• [Task objective]
Work out how many lines in the data hold the word "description", and reply with that number only.

Records contained in a dataset
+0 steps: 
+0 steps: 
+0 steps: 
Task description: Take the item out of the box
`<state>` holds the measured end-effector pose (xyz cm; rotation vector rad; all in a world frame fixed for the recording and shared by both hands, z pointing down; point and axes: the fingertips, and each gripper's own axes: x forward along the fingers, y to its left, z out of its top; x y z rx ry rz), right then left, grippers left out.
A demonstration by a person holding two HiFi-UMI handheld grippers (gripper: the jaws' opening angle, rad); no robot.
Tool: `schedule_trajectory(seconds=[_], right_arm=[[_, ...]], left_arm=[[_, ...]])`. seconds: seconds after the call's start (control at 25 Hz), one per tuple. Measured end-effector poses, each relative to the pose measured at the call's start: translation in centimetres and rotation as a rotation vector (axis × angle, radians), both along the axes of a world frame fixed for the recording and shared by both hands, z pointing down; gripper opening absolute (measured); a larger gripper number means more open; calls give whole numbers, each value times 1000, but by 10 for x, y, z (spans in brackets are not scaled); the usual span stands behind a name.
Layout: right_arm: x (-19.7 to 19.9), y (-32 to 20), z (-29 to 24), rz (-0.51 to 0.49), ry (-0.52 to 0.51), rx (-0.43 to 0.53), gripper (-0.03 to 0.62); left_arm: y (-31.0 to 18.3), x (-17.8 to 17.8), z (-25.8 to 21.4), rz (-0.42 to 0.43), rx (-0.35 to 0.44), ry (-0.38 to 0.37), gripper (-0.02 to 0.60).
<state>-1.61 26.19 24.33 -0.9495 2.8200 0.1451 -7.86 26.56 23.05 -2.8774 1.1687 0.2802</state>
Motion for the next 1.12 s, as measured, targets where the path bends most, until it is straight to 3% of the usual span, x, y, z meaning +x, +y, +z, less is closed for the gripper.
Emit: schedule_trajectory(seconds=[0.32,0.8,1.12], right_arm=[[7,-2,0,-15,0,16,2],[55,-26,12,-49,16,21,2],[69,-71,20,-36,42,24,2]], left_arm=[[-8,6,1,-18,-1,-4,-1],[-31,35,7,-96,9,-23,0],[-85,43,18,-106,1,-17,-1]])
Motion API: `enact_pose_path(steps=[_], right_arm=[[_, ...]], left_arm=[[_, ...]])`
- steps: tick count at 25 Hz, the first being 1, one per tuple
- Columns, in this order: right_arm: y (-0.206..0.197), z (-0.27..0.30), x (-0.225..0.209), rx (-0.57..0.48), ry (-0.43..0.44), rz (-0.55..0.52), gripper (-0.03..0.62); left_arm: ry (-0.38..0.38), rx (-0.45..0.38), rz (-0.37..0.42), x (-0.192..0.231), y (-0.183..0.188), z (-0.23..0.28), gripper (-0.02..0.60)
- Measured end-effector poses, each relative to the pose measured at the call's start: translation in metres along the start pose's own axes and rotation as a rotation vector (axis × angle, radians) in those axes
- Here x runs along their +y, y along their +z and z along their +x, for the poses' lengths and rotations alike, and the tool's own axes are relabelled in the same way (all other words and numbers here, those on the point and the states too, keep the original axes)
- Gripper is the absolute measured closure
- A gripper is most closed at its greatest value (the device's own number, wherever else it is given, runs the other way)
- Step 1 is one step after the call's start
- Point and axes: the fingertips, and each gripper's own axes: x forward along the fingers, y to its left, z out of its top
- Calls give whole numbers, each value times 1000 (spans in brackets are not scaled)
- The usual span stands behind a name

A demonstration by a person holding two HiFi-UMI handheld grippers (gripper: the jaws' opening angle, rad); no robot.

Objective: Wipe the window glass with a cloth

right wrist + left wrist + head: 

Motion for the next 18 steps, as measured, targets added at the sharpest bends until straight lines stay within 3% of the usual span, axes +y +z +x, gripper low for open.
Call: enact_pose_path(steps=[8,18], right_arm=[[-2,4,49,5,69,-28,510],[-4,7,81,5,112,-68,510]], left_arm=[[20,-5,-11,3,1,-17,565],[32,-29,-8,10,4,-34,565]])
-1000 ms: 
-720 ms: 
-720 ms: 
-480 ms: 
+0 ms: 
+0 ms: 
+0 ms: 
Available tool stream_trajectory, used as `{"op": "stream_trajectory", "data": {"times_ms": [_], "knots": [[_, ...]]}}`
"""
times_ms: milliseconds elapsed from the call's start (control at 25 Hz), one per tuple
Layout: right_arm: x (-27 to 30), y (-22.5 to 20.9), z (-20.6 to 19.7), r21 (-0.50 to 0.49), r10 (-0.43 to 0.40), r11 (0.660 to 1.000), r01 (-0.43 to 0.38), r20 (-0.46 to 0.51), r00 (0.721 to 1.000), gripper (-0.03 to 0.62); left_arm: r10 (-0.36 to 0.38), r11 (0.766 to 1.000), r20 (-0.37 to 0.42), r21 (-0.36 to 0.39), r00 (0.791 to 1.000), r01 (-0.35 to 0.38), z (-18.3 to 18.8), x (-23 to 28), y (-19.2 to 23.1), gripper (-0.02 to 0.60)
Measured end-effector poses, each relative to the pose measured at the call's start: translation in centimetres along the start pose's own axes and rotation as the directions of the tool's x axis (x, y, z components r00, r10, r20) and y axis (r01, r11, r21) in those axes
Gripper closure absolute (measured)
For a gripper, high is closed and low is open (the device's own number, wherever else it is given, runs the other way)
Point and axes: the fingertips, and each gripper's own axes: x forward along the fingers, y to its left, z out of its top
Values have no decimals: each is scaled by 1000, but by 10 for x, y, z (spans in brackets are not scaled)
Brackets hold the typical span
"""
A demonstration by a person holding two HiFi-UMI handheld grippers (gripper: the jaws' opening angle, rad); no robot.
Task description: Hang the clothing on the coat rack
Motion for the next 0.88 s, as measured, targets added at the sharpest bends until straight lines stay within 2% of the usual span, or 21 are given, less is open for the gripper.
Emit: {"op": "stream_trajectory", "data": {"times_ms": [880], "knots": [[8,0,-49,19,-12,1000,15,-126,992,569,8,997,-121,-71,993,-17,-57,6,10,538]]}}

• [Expected answer]
2